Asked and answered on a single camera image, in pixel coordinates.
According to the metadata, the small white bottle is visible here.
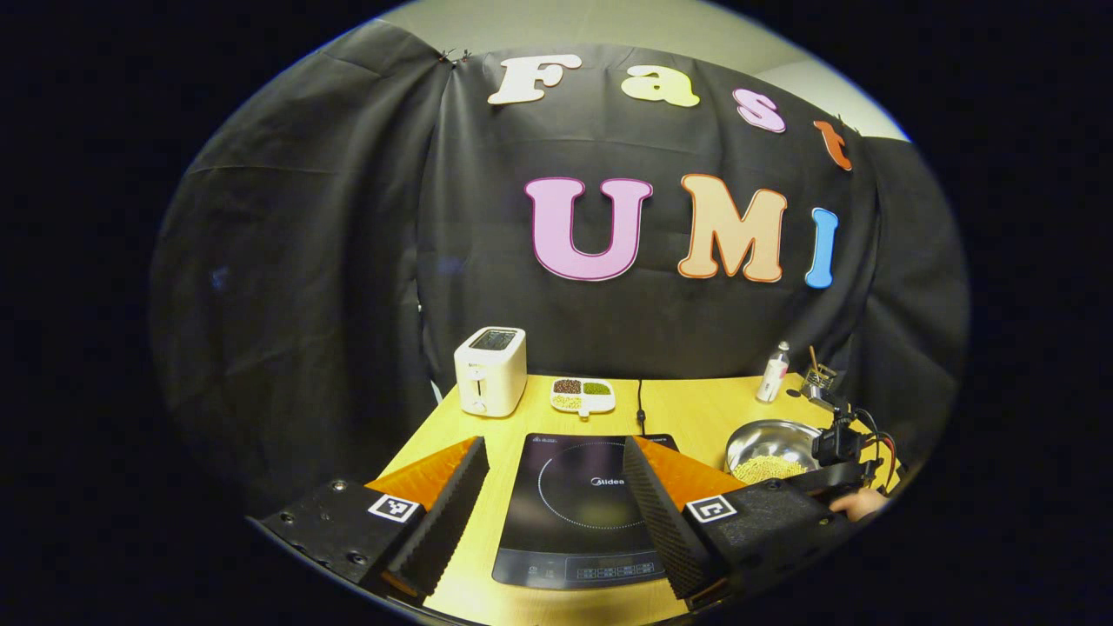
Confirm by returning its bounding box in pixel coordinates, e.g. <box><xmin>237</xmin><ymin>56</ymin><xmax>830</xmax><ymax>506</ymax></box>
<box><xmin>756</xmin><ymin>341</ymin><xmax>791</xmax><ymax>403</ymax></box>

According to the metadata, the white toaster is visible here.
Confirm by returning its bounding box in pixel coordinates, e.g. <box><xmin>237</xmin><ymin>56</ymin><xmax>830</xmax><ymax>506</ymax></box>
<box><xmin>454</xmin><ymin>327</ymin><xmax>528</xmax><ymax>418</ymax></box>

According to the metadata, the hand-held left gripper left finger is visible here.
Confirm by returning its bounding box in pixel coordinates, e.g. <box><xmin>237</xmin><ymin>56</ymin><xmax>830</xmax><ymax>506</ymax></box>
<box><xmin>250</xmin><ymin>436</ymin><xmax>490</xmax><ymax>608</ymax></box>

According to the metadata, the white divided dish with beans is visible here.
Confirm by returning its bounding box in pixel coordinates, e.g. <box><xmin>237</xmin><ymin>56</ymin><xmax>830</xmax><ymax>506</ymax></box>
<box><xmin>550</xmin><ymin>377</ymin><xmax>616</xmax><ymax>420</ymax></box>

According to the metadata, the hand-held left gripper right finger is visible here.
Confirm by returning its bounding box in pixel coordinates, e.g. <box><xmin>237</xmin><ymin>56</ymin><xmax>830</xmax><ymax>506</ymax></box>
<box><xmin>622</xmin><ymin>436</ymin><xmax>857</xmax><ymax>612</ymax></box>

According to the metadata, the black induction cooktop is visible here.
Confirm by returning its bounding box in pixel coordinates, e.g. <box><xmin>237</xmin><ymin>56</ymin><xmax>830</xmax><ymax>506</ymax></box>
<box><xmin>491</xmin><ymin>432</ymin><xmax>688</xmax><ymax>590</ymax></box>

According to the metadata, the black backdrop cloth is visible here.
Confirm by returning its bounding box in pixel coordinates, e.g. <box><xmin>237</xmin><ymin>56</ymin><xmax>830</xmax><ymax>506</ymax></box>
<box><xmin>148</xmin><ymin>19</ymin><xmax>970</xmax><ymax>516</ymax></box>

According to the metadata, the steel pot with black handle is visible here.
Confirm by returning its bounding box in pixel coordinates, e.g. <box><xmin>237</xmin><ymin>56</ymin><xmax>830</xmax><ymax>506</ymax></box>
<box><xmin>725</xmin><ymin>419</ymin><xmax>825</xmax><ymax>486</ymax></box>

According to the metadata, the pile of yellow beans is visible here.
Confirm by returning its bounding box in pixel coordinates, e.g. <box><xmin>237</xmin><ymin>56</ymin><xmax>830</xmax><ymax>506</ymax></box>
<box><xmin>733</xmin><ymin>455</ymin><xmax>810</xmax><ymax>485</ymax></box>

※ ※ ※

WHAT NEEDS TO BE DONE –
Please give the number of lines above in which the word "gripper" appears, without any other text.

ANSWER SECTION –
2